Thursday, September 13, 2012

Dallas, Dallas, Wherefore Art Thou, Dallas?

You know you’re old when the oil barons are getting younger. 

The remake of Dallas has brought us a new breed of Texan magnates who look barely out of their Lego and I don’t like them one little bit.
    
At best, Bobby’s son Christopher is Thunderbirds’ Scott Tracy after a day at the spa; at worst, Norman Bates after a week of bad bookings. JR’s son Christopher has a walrus sitting on his face and is about as sexy as . . . well, a walrus sitting on your face.
   
 John Ross’s and Christopher’s fathers, who were once such magnetic personalities, are no longer appealing, either. JR’s eyebrows look as if they need their own Visa to enter the country, and Bobby looks as if he has had the kind of eye-lift that turns people Chinese overnight; in fact, his eyes appear to have been eaten by his forehead.

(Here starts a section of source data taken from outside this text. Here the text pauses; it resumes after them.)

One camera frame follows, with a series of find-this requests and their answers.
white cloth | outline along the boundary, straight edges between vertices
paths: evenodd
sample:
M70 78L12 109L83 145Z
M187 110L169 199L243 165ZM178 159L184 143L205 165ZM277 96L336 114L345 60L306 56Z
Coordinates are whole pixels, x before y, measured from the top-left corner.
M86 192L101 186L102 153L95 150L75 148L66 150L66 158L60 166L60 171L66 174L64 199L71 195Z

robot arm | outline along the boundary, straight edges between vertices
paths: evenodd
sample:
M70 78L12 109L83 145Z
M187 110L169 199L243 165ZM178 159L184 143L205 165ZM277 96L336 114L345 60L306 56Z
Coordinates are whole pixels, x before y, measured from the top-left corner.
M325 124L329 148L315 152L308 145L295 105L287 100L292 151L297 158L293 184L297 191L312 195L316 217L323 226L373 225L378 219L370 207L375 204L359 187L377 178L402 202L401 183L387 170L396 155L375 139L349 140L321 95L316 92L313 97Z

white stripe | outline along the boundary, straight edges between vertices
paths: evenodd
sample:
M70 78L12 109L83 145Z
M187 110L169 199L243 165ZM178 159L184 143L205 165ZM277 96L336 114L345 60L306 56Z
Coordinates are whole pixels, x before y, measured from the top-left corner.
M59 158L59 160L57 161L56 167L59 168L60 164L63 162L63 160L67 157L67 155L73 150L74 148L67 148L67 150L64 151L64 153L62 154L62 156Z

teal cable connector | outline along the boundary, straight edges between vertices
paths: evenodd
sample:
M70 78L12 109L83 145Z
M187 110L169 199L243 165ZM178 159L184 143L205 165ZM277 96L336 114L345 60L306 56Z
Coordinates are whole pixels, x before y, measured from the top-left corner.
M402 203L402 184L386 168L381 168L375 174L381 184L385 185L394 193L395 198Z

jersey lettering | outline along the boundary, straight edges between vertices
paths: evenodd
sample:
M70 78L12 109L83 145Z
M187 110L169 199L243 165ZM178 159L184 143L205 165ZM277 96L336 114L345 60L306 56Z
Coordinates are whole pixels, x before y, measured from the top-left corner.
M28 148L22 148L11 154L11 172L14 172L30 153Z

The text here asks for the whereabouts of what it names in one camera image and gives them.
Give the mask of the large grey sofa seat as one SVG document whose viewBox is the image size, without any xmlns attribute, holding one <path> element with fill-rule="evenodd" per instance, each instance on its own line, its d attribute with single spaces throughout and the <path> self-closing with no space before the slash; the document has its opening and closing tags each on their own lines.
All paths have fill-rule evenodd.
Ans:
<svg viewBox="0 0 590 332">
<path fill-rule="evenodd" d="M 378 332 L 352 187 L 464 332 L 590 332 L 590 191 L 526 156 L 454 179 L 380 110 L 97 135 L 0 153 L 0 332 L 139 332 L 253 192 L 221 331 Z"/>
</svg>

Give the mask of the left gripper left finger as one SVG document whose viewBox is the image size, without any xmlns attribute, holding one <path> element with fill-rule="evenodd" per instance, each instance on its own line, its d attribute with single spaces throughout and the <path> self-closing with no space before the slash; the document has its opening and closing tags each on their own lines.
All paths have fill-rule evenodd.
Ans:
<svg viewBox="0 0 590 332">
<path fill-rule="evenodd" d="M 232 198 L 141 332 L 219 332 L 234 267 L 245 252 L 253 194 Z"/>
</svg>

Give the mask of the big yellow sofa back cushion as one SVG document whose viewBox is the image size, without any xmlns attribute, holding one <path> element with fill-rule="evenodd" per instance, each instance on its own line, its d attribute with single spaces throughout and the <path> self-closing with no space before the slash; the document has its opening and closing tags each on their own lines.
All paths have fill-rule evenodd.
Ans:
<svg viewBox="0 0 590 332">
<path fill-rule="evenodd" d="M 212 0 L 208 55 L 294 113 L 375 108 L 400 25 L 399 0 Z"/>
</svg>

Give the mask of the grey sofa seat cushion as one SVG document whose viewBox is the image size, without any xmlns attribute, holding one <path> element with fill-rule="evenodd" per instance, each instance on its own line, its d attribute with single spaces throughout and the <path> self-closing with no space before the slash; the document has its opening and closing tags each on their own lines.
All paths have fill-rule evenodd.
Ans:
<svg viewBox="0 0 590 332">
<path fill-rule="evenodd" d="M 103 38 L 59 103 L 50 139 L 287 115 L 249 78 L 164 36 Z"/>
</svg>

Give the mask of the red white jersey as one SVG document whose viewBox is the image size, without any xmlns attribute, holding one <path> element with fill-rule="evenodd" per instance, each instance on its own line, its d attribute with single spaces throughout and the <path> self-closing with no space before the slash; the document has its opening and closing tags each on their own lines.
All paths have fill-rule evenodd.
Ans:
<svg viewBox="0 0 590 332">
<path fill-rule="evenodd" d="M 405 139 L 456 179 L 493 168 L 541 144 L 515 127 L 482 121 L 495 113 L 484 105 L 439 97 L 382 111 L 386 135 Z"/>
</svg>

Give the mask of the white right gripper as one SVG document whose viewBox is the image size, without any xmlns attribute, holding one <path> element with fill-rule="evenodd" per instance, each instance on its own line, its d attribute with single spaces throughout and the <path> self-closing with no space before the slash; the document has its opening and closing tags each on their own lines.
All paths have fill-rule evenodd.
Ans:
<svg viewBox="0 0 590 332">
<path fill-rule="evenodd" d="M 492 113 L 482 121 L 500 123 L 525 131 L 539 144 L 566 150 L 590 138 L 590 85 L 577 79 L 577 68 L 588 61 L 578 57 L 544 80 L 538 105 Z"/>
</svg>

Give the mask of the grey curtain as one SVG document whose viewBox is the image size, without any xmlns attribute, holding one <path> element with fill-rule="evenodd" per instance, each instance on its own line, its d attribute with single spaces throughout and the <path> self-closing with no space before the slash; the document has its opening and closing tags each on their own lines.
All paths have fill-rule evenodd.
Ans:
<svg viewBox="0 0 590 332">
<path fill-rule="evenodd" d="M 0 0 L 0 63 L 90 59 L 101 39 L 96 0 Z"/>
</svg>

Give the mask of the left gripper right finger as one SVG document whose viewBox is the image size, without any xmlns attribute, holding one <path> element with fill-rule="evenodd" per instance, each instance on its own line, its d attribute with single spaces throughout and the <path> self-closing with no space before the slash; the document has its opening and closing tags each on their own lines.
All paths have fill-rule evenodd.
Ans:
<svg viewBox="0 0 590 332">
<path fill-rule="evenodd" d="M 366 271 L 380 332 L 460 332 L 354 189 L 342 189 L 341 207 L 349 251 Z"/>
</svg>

Lucy looks as if she has spent 20 years eating all the pies she never got to consume when the wind swept the food away every morning on the breakfast terrace, and all the allegedly glamorous women make a Stepford Wife look like Personality of the Millennium.
    
I so, so wanted to like it; but it is bad. So, so bad. Lame writing, lame acting, and a lame Bobby, who keeps clutching his leg in pain, as the cancer he is trying to keep secret takes hold. Sue Ellen appears to be the only character who has survived the fallout. And Linda Gray still brilliantly plays it for the laugh it always was.
  
 I first watched Dallas when it was broadcast in the UK on BBC2 in the afternoon; I think I was probably its first UK fan. Although I did not know the term soap opera when growing up, I knew it must be something very, very naughty, because my parents always sent me to my room when Peyton Place was on.
    
Never having watched Coronation Street, I took to Dallas because of the shoulder pads, the pools, the glamour. It was a world so far removed from my own in South Wales, I could fantasise about riches, fine clothes, magnificent dinners, and take joy in the knowledge that for every material wealth these people had, they were still miserable as hell. That made me happy. Being poor. With no fine clothes. And, in a bad week, rather hungry.
   
 I specially liked Dallas’s annual Oil Barons Ball, where the oil magnates would gather to celebrate the industry but end up fighting and/or murdering each other. WestStar oil head honcho Jeremy Wendell always featured heavily on these occasions, though I swear he never washed his shirt from one year to the next.
    
Dallas lost its credibility with the “death” of Bobby, quickly resurrected and made the subject of wife Pam’s dream, when the ratings plummeted following the departure of Patrick Duffy, who played him.
   
 The biggest problem was that the sister show, Knot’s Landing, was still in production and had a lot of episodes in the can; so Bobby’s brother Gary continued to grieve on one channel, telling everyone how momma had never been the same since Bobby’s death, and nobody ever bothered to tell him that an entire year had all been in his head.
    
But it was the ludicrousness – the complete lack of believability – that, strangely, made it work. The new mob are playing it as if they have landed parts in Henry V, and they are about as menacing as a dead mouse in a Camembert.
    
After two episodes, I’ve already wiped it from my “series record”; life really is too short. 

And I really, really don’t want to watch Bobby dying from cancer – well, not unless he emerges wet and glistening and we discover that it was Christopher’s dream after all.